Dan setelah kejadian itu, terjadilah proses perceraian antara Mama dan Papa. Aku kemudian di bawa mama pulang ke Kuala Kapuas Desa Barimba. Aku kemudian dititipkan dirumah Kakek dan Nenekku. Mama sendiri kemudian menghilang entah kemana. Hanya sekali -kali ia mengirim uang lewat pamanku.

Aku kemudian bersekolah di SD Barimba. Baru berjalan setahun, suatu hari tiba – tiba kakekku dari pihak Papaku datang menjemputku dan membawaku ke Banjarmasin. Katanya aku mau di sunat. Akupun mau saja ikut beliau. Karena ia berjanji akan memepertemukan aku dengan papaku.

Dan memang benar saja, di Barimba, aku bertemu kembali dengan Ayahku bersama isteri keduanya. Setelah satu minggu habis disunat, aku kemudian diajak ayah ke Balikpapan. Di sana aku dipertemukan dengan mamaku. Ternyata mamaku selama ini berada di Balikpapan. Aku kemudian melanjutkan sekolah dasarku di Balikpapan. Dan tinggal bersama mamaku di sana.

Baru satu tahun berselang, mama berkata kalau dia mau menikah lagi. Entah kapan menikahnya, kemudian aku diajak pindah ke Bontang. Di sana aku bertemu dengan Ayah tiriku untuk pertamakalinya. Di Bontang, kami tinggal di daerah Brebas, dibelakang sebuah penginapan yang bernama Wijaya. Sempat beberapa bulan di sana. Sebagai anak yang masih kecil, aku cukup di sayang oleh kedua orangtua tersebut.
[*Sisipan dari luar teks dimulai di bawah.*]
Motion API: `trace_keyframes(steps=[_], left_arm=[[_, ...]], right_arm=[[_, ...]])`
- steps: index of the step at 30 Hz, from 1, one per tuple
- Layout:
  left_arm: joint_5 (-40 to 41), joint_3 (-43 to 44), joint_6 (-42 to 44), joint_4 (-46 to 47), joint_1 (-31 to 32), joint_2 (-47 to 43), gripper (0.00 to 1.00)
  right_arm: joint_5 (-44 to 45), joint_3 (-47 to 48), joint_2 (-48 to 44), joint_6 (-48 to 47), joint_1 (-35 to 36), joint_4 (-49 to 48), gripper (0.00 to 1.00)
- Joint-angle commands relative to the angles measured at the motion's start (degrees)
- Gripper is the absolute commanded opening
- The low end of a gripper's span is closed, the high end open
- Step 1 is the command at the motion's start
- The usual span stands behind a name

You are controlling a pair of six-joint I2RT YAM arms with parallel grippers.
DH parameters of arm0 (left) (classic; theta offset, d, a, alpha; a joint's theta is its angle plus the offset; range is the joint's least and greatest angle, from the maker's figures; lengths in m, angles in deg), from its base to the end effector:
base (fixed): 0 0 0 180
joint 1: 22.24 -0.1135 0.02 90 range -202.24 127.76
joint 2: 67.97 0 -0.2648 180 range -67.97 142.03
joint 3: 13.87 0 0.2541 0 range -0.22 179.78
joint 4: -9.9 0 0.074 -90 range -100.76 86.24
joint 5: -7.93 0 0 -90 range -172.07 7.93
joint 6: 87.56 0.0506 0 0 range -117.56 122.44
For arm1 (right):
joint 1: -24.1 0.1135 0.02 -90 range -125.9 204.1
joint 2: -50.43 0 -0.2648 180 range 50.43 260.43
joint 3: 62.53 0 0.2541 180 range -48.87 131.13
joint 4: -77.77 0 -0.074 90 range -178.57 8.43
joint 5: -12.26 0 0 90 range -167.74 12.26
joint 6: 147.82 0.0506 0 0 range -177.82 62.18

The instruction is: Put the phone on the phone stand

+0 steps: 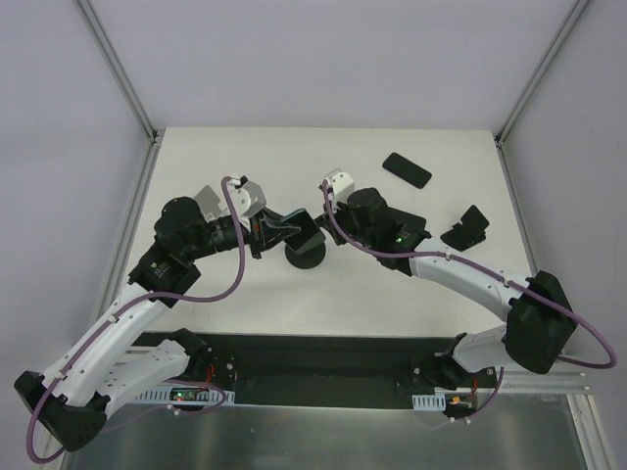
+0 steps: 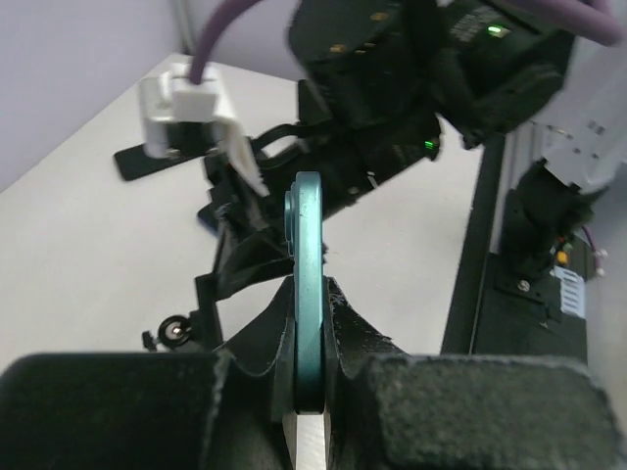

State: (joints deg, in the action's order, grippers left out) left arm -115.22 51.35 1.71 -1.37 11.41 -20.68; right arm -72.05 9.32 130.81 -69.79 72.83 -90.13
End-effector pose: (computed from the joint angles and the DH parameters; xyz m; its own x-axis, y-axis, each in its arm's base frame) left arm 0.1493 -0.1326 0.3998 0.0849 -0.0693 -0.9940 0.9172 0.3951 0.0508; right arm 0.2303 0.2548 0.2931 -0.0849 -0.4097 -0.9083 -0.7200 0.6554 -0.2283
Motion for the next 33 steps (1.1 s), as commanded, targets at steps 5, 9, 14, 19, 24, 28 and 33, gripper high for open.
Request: trace_keyframes(steps=[5, 9, 14, 19, 24, 28, 33], left_arm=[[-25.63, 3.88, 14.15, -0.63, -1.74, 1.31, 0.0], [-33.9, 4.5, 17.43, -1.95, -1.83, 6.4, 0.0], [-33.56, 9.85, 19.36, -1.69, -0.61, 17.56, 0.0], [-33.39, 13.11, 23.67, -1.16, 1.42, 24.24, 0.0], [-34.36, 16.8, 26.22, -2.13, 1.33, 29.96, 0.0], [-33.39, 19.27, 30.26, -7.4, 0.81, 34.0, 0.0], [-33.82, 19.71, 32.72, -10.3, -1.91, 34.72, 0.0]], right_arm=[[-15.79, 4.64, 1.09, -4.29, -5.13, 1.38, 0.01], [-21.93, 5.88, 1.36, -5.35, -7.33, 3.49, 0.01], [-26.34, 8.07, 2.5, -5.35, -8.39, 5.69, 0.01], [-29.51, 8.6, 3.03, -5.26, -8.65, 5.96, 0.01], [-31.09, 9.04, 2.59, -5.52, -9.44, 7.19, 0.01], [-31.45, 8.95, 2.06, -5.44, -9.88, 7.36, 0.01], [-31.71, 9.04, 1.71, -5.52, -10.15, 7.36, 0.01]])
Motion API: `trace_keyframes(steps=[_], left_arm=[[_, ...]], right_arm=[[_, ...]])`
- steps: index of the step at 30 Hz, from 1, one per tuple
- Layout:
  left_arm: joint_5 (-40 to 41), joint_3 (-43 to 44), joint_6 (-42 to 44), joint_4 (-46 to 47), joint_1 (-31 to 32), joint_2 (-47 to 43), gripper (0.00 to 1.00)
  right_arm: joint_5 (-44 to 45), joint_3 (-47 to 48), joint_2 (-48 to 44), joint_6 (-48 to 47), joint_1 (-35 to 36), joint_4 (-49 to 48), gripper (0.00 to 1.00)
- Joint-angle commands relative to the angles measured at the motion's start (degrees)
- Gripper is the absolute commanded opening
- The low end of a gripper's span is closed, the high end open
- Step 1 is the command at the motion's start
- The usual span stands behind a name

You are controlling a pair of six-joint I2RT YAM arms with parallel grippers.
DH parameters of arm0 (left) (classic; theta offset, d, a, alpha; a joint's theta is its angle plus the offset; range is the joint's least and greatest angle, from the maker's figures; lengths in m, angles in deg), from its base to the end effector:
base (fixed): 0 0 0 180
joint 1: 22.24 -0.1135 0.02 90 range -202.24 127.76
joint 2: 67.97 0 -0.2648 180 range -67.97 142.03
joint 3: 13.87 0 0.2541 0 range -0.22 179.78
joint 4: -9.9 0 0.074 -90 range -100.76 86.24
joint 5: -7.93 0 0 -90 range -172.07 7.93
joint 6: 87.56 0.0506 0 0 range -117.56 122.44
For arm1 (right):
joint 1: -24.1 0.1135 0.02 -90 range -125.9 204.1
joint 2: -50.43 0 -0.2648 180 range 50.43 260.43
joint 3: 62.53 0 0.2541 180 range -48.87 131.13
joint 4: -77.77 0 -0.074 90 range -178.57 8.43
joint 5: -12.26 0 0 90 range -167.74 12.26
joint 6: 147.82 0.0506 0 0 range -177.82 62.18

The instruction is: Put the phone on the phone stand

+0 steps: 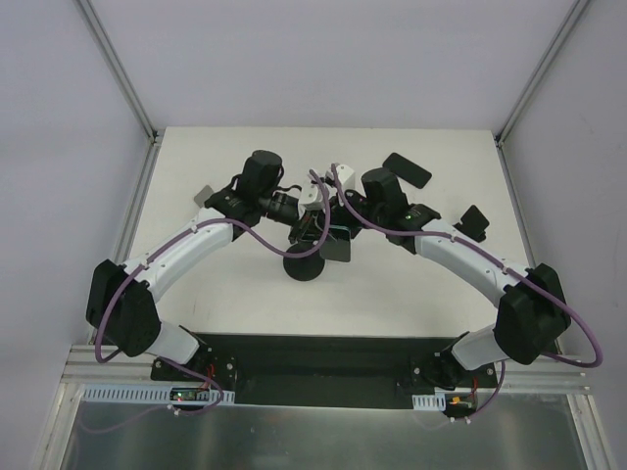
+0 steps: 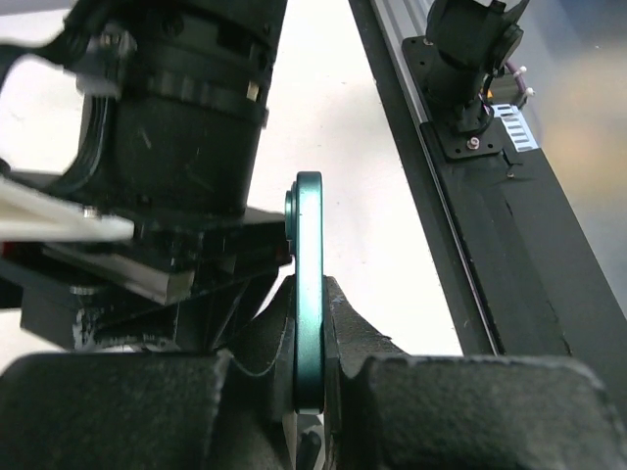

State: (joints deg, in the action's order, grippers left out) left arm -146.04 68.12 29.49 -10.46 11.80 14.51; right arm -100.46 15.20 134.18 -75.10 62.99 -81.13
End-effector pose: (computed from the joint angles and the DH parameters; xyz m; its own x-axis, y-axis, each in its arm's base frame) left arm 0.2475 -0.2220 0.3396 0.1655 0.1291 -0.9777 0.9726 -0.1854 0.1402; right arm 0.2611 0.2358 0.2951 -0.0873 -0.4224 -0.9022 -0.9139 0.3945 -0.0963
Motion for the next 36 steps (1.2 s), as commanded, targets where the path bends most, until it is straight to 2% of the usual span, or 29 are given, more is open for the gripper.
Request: trace_keyframes(steps=[1, 5, 15, 19, 23, 25, 27, 28, 29, 31, 32, 35, 36], left_arm=[[-3.44, 2.86, 5.03, -1.39, -2.84, -0.3, 0.0], [-3.45, 2.68, 5.91, -2.7, -5.12, 0.4, 0.0], [-0.2, 0.75, 5.12, -2.71, -5.3, -0.03, 0.0], [-3.44, 2.24, 3.98, -3.32, -5.39, 0.84, 0.0], [-0.83, 3.56, 1.79, -4.64, -6.0, 1.28, 0.0], [4.43, 2.25, -1.36, -4.81, -6.01, -0.38, 0.0], [13.03, 1.1, -4.71, -4.9, -5.57, -3.27, 0.0], [24.56, -0.12, -8.38, -4.82, -5.22, -4.42, 0.0], [29.9, -0.83, -9.81, -4.81, -4.87, -5.47, 0.0], [39.57, -2.93, -12.79, -4.9, -3.72, -8.38, 0.0], [46.32, -3.47, -13.77, -4.82, -3.46, -9.26, 0.0], [55.23, -6.1, -16.85, -2.81, -3.28, -12.42, 0.0], [56.22, -7.07, -17.2, -1.66, -3.28, -13.82, 0.0]], right_arm=[[-3.38, 3.16, -1.57, -0.21, -0.22, -1.64, 0.01], [-3.38, 3.25, -1.66, -0.3, -0.31, -1.47, 0.01], [-3.21, 4.13, -1.83, -0.21, -0.4, 0.47, 0.01], [-4.88, 5.01, -1.83, -1.26, -0.4, 1.87, 0.01], [1.42, 5.28, -2.97, -1.18, -0.31, 3.1, 0.01], [4.69, 4.4, -3.67, 0.48, -0.22, 1.97, 0.01], [11.18, 2.12, -4.73, 4.33, 0.65, 0.13, 0.01], [14.08, 1.59, -5.08, 5.49, 1.35, -1.1, 0.01], [22.29, 1.06, -5.52, 6.81, 2.49, -1.55, 0.01], [32.17, -1.13, -6.13, 10.15, 6.79, -4.34, 0.01], [41.09, -1.84, -6.49, 11.29, 9.85, -5.15, 0.01], [53.96, -2.37, -6.49, 19.19, 14.09, -5.16, 0.01], [55.23, -2.37, -6.31, 21.73, 14.63, -4.9, 0.01]])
Kemudian kami pindah ke Samarinda. Di Samarinda inilah, akhirnya SD bisa kuselesaikan. Bayangkan SDku saja sampai 4 tempat. Kemudian aku lanjut masuk ke SMP Setia Agung Samarinda. Dan lanjut ke jenjang SLTA di SMA Muhammadiyah 2 Samarinda. Kami cukup lama tinggal di Teluk Lerong Ilir Samarinda ulu, dibelakang kantor kelurahan. Mamaku saja sempat memelihara 3 bayi tetangganya. Sampai pada suatu ketika, Papaku di terima berkerja di Tarakan. Mamaku kemudian menyusul ke Tarakan. Karena di sana mereka ambil 1 buah rumah di Perumahan BTN PT. Intracawood Mfg.

Tinggal aku sendiri di Kota Samarinda, melanjutkan kuliah di STIE Muhammadiyah Samarinda, mulai tahun 1993 sampai 1998. Rentang waktu yang sangat lama. Tahun 1998 akhir aku menikah dengan salah satu mahasiswi STIEM anak Mapala. Tahun 1999 lahir anak pertama kami. Kemudian tahun 2000 lahir anak kedua dan tahun 2002 lahir anak lelaki yang gendut dan bulat, mirif sinchan masih bayi.

Awalnya aku berkerja di Akper Muhammadiyah sebagai tenaga pembantu umum. Malamnya buka kantin di STIE Muhammadiyah. Karena ada kewajiban sebagai penerima beasiswa harus membantu kerja bakti di kampus. Maka saya dan beberapa teman, kalau malam membersihkan 8 kelas setiap malamnya.

Aku dan teman – teman tinggal di Asrama di bagian belakang kampus. Kami ada 5 mahasiswa yang menempati asrama tersebut.  Ketiga anakku semuanya lahir disana. Sampai kemudian kami akhirnya dihimbau untuk mengosongkan asrama tersebut, karena konon katanya akan di bangun mesjid.